Each line of the listing below must be retyped exactly, with images left out.

--

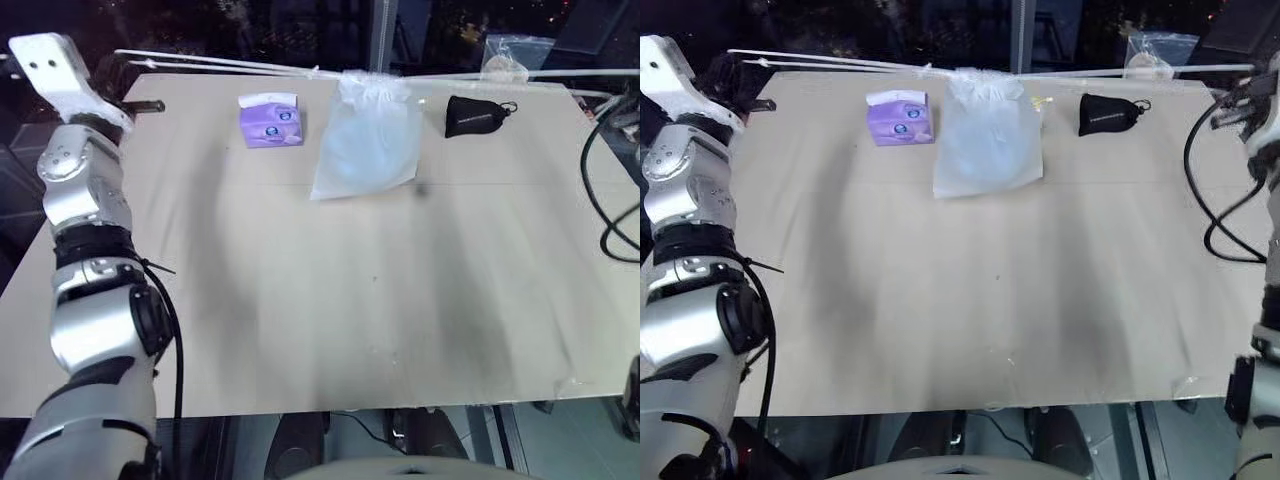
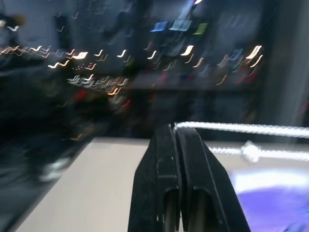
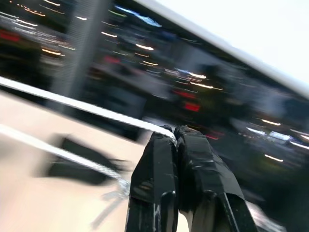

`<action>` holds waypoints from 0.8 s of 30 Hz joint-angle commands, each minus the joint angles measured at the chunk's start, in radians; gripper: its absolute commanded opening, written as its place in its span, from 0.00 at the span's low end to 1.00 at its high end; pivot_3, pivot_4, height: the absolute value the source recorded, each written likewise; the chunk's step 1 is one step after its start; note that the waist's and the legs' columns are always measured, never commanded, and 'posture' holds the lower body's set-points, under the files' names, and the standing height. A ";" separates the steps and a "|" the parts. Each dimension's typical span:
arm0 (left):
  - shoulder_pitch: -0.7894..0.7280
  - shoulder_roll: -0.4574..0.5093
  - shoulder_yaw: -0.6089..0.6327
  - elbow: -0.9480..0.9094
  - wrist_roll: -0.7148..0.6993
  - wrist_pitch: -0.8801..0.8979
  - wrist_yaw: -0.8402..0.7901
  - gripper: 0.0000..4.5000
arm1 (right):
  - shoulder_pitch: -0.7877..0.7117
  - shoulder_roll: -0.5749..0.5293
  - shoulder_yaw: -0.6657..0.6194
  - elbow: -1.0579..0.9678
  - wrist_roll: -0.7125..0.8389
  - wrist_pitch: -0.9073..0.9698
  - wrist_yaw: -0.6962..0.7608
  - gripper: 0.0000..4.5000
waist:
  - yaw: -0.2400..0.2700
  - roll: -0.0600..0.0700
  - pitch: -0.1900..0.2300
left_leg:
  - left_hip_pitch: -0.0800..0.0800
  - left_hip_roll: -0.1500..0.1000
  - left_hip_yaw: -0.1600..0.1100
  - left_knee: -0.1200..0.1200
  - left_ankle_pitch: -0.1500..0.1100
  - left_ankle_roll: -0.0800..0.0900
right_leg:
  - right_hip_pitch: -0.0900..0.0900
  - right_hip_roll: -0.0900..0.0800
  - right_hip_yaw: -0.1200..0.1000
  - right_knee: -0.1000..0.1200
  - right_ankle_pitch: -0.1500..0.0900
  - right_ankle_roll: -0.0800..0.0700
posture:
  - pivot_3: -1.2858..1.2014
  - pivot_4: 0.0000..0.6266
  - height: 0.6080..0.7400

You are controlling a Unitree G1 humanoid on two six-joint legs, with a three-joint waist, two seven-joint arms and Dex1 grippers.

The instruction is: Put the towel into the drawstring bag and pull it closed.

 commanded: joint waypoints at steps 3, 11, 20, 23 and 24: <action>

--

* _SOLUTION TO THIS TASK_:
`<action>` holds waypoints from 0.8 s of 30 Hz joint-angle commands, each minus the joint angles measured at the chunk's start, in radians; gripper: its absolute commanded opening, written as its place in its span, from 0.00 at the span's low end to 1.00 at its high end; pivot_3, pivot_4, height: the absolute value the source recorded, each written likewise; the chunk's step 1 is one step after its start; note that the waist's and the legs' columns are always measured, never commanded, and 'posture' holds the lower body's set-points, under the files' names, and the standing height. A ";" separates the steps and a "|" the parts. Each dimension's typical span:
arm0 (left):
  - shoulder_pitch: -0.7894..0.7280
  - shoulder_roll: -0.4574..0.5093
  - shoulder_yaw: -0.6089..0.6327
  - elbow: -0.9480..0.9094
  - wrist_roll: -0.7148..0.6993
  - wrist_pitch: -0.8801..0.8979
  - wrist_yaw: -0.8402..0.7901
  - gripper: 0.0000..4.5000
arm1 (right):
  - shoulder_pitch: -0.7877..0.7117
  - shoulder_roll: -0.5749..0.5293
  - shoulder_yaw: -0.6657..0.6194
  - elbow: -1.0579..0.9678
  - wrist_roll: -0.7125..0.8389
  - wrist_pitch: -0.9073..0.9698
  - wrist_yaw: -0.6962..0.7608
  - gripper: 0.0000..4.5000
waist:
  - yaw: -0.2400..0.2700
  - roll: -0.0600..0.0700
  - pitch: -0.1900..0.2300
left_leg:
  - left_hip_pitch: -0.0800..0.0800
  - left_hip_roll: -0.1500..0.1000
  - left_hip_yaw: -0.1600..0.1100
  - left_knee: -0.1200..0.1200
  - left_ankle_pitch: -0.1500..0.1100
  - left_ankle_roll: -0.0800..0.0900
right_leg:
  - right_hip_pitch: -0.0900..0.0900
  - right_hip_roll: -0.0900..0.0800
  - right_hip_yaw: -0.1200..0.1000
  - right_knee: -0.1000..0.1200
  - right_ankle_pitch: -0.1500..0.0900
  - right_ankle_roll: -0.0800..0.0700
posture:
  - pivot_3: -1.2858..1.2014
  - pivot_4: 0.0000..0.6266
  - height: 0.6080..0.7400

You are controlling a Unitree G1 humanoid on two six-joint legs, with a three-joint waist, two seven-joint arms and Dex1 grippers.

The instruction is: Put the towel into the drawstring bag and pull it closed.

 commanded: joint waypoints at steps 3, 11, 20, 23 and 24: <action>

Work on the exercise is now concluded.